Pour faire sérieusement douter les Bianconeri, il aurait fallu creuser un gouffre au classement à l’automne et les obliger à céder. Le Napoli avait l’occasion de le faire au moment de recevoir les hommes d’Allegri, le 1er décembre. Mais il en fut incapable, perdant logiquement (1-0) sur un but d’Higuain. Toujours au contact, la Juve a pu, petit à petit, miner son adversaire. «Les Napolitains ont fait preuve de grosses faiblesses mentalement, expliquait récemment, dans le Corriere della Sera, Beppe Furino, sept Scudetti remportés avec la Juve dans les années 70 et 80. Ils n’ont pas su gérer la pression. Comment peut-on espérer gagner le titre lorsqu’en quelques jours, on bat la Juve à Turin puis l’on encaisse un 3-0 à Florence ?»

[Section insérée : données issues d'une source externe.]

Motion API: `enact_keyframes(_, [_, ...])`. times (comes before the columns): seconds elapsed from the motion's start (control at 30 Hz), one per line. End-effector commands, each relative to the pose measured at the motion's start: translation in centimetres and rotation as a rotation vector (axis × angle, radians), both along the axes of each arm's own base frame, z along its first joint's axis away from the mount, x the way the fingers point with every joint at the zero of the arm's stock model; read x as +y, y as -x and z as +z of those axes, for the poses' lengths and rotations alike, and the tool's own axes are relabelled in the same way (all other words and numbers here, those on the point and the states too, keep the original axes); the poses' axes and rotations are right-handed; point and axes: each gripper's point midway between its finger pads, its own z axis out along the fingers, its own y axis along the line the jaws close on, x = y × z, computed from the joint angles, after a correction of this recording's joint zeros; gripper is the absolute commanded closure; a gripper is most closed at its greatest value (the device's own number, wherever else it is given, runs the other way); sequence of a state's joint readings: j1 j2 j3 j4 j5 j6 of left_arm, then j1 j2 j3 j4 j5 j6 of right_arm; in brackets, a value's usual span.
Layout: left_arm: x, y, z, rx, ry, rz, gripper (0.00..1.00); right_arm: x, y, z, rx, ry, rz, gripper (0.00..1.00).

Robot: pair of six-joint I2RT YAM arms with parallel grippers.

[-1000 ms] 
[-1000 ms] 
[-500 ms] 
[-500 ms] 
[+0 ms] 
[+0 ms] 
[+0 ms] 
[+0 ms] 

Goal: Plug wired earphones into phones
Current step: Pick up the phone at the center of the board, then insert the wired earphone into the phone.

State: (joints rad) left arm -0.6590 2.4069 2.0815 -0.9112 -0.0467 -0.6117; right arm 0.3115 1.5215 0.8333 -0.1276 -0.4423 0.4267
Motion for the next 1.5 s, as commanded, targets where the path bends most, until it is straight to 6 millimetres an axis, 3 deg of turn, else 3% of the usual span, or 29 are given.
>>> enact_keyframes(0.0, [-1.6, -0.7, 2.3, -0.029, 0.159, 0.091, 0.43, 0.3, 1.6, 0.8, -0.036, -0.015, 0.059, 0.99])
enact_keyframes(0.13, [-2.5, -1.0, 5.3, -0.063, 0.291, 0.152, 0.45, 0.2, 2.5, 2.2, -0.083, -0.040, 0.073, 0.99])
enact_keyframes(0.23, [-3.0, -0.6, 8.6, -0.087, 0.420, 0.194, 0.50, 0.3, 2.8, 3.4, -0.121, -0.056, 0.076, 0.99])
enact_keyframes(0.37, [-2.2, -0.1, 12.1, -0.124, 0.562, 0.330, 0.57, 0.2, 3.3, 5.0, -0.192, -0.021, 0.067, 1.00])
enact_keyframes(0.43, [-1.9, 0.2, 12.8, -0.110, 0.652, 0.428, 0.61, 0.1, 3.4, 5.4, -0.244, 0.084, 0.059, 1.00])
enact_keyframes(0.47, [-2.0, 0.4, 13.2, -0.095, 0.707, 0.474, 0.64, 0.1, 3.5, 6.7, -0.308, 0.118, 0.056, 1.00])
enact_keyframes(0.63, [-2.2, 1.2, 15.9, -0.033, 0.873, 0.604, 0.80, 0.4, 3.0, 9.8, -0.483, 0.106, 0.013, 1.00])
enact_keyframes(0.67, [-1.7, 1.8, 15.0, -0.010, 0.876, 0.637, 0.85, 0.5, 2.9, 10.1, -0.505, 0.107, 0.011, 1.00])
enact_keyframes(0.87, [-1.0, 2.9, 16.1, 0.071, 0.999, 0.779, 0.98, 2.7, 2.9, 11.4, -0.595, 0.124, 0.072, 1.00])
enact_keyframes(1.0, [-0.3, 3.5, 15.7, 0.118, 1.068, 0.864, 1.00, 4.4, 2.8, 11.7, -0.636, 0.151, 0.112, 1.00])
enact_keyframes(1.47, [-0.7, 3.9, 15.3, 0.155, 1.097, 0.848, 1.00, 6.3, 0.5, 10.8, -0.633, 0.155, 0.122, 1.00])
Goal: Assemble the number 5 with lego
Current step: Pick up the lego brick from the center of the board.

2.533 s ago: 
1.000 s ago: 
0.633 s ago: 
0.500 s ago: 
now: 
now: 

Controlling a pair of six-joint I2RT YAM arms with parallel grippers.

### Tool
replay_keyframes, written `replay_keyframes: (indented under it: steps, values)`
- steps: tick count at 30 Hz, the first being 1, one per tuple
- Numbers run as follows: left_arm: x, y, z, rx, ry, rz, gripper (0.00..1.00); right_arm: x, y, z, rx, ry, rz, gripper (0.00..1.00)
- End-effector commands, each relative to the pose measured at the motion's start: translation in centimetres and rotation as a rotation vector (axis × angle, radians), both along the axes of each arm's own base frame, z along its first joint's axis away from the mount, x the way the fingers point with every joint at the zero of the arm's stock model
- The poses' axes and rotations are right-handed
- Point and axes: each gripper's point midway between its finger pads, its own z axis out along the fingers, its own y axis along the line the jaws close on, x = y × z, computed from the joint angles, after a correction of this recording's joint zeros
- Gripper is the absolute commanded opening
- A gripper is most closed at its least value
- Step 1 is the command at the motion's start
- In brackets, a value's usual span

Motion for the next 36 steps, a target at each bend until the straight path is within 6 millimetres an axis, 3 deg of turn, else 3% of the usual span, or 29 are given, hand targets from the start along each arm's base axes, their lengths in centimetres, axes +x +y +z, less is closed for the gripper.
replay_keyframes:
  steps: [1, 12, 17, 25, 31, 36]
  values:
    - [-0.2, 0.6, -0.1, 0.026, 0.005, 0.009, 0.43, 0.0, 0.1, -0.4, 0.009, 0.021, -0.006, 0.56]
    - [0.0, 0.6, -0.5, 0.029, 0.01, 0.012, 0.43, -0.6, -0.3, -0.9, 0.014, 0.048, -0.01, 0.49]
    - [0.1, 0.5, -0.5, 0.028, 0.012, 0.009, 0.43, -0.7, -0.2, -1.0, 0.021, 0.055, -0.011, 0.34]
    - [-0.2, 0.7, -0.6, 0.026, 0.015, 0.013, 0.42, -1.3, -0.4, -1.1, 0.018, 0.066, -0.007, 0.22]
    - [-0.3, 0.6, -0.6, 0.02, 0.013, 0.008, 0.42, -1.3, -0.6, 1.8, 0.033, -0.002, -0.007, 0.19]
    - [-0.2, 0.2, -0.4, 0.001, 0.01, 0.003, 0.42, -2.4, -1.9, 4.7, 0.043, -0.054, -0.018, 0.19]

Le mental, c’est la force des Turinois. Ils ne lâchent rien, savent gérer mieux que personne les grands matches, la pression et les éventuelles polémiques qui les accompagnent, comme le démontre leur succès à Milan sur l’Inter. Ne jamais les donner pour moribonds. Tottenham l’a appris à ses dépens en huitième de finale de C1 : après le 2-1 et Turin et une première période bouclée avec l’avantage du score au retour, Tottenham s’est fait retourner comme une chaussette, subissant la Juve tactiquement et dans l’impact, pour finalement passer à la trappe (1-2). Et en quarts, le Real a tremblé de tous ses membres dans la seconde manche, alors qu’il avait gagné 3-0 à Turin, ne sauvant sa tête dans les dernières secondes (1-3) que sur un penalty qui a fait couler beaucoup d’encre.

Une faim intacte

En Italie, l’expérience des matches capitaux est un atout indéniable des Bianconeri. Comme la qualité de leur groupe. Non seulement, la Juve fait beaucoup tourner ses joueurs, mais elle le fait sans affaiblir l’équipe. Il est vrai que lorsque l’on possède des "sub" comme Bernardeschi, Barzagli, Szczesny ou Mandzukic, on peut voir venir. Allegri peut même se payer le luxe de laisser régulièrement Dybala sur le banc (22 buts toute de même !), sans que le rendement de la Juve n’en souffre. Ici, c’est la cohésion, l’unité et la complémentarité de l’équipe qui comptent, l’envie de renverser des montagnes. A ce titre, l’arrivée de Blaise Matuidi l’été dernier aura été une excellente pioche. A Turin, on n’en revient toujours pas que le Paris-SG ait laissé partir un élément comme lui et les 20 M€ déboursés par la Vieille Dame n’ont jamais fait débat. C’est que le milieu français s’est fondu avec un tel naturel, une telle efficacité, dans le collectif de Max Allegri que l’on dirait qu’il fait partie des meubles depuis belle lurette. Son style fait de courses, de pressing et d’abnégation sied à merveille au jeu de la Juve. Matuidi est d’ailleurs le milieu bianconero le plus utilisé, quand bien même il a passé quelques semaines à l’infirmerie pour une blessure à la cuisse. Le natif de Toulouse a agrémenté sa première saison italienne de deux buts en Championnat (Bologne, Hellas Vérone), plus un dans le quart retour de C1 face au Real (3-0).

L'arrivée de Blaise Matuidi l'été dernier aura été une excellente pioche. A Turin, on n'en revient toujours pas que le Paris-SG ait laissé partir un élément comme lui et les 20 M€ déboursés par la Vieille Dame n'ont jamais fait débat.